Morgaine hatte sich währenddessen in die Mitte des betonierten Landeplatzes gestellt und das Signal gesendet. Glücklicherweise brauchte sie nicht lange auf Antwort zu warten.

Eine silberne Transporteinheit fiel lautlos aus dem Himmel herab. Nach ihrer Flugbahn zu urteilen wurde sie von einem Bodenpiloten ferngesteuert. Morgaine gab die Anweisung, dass sie ein paar Probeexemplare der beiden Völker für die Labors brauchte, und die Maschine eröffnete gehorsam das Feuer. Zwei Männchen und zwei Weibchen jeder Sorte fielen getroffen zu Boden, die anderen flüchteten in den Birkenwald. Morgaine sammelte die wertvollen Körper auf und trug sie vorsichtig in den Kühlraum. Sie waren unterernährt und nicht besonders schwer.

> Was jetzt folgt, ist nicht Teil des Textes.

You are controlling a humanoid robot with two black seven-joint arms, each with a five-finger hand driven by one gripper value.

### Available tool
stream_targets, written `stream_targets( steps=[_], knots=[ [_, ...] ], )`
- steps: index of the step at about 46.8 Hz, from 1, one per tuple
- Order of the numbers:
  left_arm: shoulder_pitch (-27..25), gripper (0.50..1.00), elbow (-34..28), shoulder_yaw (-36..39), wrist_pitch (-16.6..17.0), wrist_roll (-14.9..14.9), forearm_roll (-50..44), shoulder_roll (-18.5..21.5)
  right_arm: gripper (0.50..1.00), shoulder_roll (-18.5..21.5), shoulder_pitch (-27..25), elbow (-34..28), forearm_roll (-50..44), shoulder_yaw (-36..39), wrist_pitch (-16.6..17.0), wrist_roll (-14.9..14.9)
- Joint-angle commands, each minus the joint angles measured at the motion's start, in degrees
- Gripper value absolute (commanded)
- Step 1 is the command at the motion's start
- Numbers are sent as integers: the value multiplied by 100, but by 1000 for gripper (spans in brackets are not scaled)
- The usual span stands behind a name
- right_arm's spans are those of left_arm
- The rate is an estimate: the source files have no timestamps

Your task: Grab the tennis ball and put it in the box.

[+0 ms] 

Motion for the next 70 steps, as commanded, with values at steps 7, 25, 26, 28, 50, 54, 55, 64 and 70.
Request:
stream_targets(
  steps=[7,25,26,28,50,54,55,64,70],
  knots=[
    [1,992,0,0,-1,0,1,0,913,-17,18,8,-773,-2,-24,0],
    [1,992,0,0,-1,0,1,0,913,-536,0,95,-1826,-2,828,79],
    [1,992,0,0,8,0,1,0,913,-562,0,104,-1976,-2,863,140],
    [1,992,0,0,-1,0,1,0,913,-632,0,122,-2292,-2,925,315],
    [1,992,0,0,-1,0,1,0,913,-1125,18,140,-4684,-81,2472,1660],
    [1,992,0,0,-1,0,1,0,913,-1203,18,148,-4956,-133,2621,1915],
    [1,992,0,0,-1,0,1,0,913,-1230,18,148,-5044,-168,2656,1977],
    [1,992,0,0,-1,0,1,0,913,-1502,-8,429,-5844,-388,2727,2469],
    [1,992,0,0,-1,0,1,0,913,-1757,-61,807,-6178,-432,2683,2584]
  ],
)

Zufrieden nahm sie Kontakt mit der Bodenkontrolle auf, um zu melden, dass sie bereit zum Abheben war. Sie schnallte sich an ihrem Sitz fest, legte den Sicherheitsschalter um - und gleich darauf traf sie ein elektrischer Schlag aus der Rückenlehne, der ihren Kopf nach hinten riss und schwarze Striemen über ihren Rücken brannte. Durch einen Nebel schmerzender Unwirklichkeit fühlte sie, wie ein Wartungsroboter sie losschnallte, sie den Metallgang entlangschleifte und aus der Türluke warf. Dann hob die Transporteinheit hinter ihr ab, genauso lautlos, wie sie gekommen war.

Sie hätte wissen müssen, dass die Firma die Patentrechte mit niemandem teilen würde.

Mit flüsternder Stimme schrie sie Verwünschungen in ihr Protokollgerät, bis ihr Kehlkopf versagte und der Himmel schwarz wurde. Dann schloss eine haarige Hand sanft ihre Augenlider, und ihre letzten Gedanken waren: ‘Verdammt, als Pianistin wäre mir das nicht passiert.’